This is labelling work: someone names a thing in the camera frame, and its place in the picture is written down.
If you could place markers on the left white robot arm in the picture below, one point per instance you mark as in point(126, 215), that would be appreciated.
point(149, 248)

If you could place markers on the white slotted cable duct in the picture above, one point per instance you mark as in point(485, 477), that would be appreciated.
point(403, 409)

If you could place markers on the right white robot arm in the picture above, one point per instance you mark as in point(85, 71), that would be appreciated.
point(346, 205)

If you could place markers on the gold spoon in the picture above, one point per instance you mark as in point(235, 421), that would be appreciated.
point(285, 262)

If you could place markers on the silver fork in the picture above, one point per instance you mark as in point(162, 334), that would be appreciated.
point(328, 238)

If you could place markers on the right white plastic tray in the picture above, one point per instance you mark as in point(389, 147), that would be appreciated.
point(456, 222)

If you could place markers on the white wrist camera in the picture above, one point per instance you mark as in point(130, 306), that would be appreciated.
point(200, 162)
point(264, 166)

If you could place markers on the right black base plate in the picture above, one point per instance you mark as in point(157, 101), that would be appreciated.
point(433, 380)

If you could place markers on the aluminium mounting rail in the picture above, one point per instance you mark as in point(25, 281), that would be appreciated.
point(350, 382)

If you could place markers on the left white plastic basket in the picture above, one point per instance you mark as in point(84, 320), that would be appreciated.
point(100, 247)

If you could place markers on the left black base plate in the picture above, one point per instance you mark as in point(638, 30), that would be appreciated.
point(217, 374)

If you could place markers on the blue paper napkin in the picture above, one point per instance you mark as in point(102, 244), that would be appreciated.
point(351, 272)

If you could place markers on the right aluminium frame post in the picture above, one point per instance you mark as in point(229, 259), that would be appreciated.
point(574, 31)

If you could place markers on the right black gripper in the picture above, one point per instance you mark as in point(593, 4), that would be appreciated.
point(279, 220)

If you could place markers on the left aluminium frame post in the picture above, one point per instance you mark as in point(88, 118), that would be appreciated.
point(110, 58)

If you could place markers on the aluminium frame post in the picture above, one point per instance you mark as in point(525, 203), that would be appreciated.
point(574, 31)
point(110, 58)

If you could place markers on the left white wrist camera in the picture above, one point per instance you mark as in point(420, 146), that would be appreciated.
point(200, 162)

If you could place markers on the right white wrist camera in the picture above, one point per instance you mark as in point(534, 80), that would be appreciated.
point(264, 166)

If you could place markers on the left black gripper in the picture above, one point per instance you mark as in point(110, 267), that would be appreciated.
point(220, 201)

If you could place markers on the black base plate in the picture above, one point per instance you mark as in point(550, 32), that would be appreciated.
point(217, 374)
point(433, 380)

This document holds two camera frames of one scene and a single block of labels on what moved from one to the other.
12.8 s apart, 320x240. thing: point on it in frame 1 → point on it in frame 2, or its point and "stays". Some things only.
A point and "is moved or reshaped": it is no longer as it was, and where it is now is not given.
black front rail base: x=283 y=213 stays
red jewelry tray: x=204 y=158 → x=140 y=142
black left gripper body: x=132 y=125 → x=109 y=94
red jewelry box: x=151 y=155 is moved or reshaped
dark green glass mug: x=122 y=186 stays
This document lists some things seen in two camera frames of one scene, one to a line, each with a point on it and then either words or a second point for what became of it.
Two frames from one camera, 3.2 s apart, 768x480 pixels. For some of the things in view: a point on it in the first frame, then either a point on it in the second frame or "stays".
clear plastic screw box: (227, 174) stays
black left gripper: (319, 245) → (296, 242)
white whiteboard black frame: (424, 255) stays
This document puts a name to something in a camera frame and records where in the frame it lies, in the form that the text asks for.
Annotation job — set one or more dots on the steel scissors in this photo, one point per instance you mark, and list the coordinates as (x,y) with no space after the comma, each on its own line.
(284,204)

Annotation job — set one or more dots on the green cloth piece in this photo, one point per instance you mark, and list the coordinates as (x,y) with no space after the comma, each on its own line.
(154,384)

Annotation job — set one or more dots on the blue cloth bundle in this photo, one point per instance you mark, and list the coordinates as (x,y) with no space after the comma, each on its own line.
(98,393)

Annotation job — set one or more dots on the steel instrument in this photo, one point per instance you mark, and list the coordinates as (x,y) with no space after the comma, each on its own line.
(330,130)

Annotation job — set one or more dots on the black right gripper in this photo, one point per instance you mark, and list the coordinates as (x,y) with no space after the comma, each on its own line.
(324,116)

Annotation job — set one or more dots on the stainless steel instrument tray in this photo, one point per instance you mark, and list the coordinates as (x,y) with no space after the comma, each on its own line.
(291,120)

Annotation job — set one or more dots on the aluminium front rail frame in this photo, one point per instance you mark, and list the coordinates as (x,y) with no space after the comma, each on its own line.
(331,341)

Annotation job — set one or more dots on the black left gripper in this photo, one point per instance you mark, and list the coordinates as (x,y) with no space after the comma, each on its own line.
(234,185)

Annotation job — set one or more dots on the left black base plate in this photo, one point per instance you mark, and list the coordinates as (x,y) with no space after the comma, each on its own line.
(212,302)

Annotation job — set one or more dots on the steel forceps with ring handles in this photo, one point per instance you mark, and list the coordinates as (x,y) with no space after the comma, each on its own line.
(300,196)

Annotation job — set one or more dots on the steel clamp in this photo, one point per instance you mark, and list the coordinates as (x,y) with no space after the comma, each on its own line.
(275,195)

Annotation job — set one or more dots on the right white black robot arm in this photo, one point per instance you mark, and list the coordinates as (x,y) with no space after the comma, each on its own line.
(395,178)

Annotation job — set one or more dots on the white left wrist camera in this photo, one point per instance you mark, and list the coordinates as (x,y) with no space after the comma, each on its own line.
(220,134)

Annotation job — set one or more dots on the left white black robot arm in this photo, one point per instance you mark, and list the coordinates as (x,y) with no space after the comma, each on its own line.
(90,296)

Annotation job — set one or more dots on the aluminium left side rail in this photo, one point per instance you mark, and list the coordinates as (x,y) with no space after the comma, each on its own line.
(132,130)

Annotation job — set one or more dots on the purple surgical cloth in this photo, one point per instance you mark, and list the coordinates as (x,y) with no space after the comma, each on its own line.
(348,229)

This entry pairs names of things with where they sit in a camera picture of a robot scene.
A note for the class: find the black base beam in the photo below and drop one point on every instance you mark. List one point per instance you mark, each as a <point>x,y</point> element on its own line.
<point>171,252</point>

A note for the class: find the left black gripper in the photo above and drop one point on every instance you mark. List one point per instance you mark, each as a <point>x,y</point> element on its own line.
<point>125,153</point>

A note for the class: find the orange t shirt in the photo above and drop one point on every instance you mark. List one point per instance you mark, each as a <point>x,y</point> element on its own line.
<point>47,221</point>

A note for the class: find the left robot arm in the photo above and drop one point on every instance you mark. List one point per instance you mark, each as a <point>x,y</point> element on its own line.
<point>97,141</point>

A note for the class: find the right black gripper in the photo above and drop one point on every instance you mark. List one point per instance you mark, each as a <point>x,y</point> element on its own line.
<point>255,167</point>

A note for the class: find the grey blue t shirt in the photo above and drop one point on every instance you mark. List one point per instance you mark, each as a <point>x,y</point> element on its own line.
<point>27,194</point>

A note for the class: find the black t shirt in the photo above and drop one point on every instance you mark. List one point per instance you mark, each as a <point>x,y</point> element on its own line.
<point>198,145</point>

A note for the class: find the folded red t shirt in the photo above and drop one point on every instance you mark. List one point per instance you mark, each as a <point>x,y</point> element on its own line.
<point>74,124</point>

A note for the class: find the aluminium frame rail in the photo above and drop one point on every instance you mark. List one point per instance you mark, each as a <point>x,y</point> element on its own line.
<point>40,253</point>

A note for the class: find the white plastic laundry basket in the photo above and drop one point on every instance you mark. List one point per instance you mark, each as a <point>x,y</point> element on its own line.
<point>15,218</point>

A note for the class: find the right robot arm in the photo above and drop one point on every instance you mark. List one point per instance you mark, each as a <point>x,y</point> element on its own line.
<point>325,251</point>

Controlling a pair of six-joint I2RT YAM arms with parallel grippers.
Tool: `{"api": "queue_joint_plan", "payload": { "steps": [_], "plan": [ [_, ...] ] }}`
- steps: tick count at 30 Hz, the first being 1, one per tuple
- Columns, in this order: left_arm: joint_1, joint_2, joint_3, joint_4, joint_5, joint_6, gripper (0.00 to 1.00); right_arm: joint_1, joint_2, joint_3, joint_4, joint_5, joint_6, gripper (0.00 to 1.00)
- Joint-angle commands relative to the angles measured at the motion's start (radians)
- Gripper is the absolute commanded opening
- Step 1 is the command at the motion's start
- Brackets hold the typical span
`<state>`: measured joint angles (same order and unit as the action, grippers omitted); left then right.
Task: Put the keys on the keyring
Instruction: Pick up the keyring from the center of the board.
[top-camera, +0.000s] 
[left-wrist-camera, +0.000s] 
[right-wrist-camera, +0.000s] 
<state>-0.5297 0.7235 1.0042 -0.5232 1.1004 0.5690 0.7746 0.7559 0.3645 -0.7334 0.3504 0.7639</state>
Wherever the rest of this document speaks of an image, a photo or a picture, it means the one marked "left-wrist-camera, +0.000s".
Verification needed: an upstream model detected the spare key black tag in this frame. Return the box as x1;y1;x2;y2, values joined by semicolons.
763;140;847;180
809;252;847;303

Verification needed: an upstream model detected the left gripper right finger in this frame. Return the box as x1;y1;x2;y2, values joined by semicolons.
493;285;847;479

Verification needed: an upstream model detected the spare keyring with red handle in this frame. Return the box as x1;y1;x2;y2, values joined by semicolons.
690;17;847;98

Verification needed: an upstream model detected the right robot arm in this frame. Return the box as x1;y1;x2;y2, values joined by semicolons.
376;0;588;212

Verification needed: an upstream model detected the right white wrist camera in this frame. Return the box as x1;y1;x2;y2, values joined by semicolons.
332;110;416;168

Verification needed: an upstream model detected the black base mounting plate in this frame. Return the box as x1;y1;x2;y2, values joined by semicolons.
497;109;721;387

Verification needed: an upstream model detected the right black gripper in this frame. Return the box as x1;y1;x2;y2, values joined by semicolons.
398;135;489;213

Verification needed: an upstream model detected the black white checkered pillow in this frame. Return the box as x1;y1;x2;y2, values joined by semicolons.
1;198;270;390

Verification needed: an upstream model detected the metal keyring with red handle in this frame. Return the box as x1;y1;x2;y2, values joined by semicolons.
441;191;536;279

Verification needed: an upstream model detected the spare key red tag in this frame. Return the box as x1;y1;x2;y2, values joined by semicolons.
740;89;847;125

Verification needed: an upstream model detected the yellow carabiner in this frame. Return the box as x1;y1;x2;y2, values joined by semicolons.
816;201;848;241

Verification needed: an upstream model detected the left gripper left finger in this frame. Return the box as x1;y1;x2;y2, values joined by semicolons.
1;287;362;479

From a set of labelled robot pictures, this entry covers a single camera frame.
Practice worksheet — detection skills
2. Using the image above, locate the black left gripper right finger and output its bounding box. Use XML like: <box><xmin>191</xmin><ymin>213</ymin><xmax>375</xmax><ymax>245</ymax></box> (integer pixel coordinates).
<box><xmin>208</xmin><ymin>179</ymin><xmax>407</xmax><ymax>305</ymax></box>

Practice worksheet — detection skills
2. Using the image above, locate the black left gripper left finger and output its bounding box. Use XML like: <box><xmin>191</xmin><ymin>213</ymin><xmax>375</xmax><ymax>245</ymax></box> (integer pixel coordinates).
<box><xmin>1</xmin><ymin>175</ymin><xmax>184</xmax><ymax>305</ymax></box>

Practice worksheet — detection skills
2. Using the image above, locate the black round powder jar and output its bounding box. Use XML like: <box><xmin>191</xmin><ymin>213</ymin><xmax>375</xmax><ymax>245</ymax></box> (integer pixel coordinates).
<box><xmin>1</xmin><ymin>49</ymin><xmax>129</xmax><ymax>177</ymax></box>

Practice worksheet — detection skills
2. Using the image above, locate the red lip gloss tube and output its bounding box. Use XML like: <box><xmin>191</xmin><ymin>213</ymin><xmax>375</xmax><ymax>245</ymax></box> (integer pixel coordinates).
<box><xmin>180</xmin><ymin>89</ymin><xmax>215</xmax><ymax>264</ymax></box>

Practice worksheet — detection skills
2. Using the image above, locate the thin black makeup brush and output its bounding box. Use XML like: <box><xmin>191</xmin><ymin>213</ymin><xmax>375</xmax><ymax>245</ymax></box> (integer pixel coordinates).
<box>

════

Among the records above, find the lines where the word "either" appears and copy them.

# Answer box
This document lists some things seen in two camera frames of one scene, one to a line, each with a point on it and then either words or a second point for what became of it.
Two frames from one camera, 3.2 s apart, 768x480 pixels. For some of the things in view: a point on it in the first frame, then either a point on it in the second frame or "stays".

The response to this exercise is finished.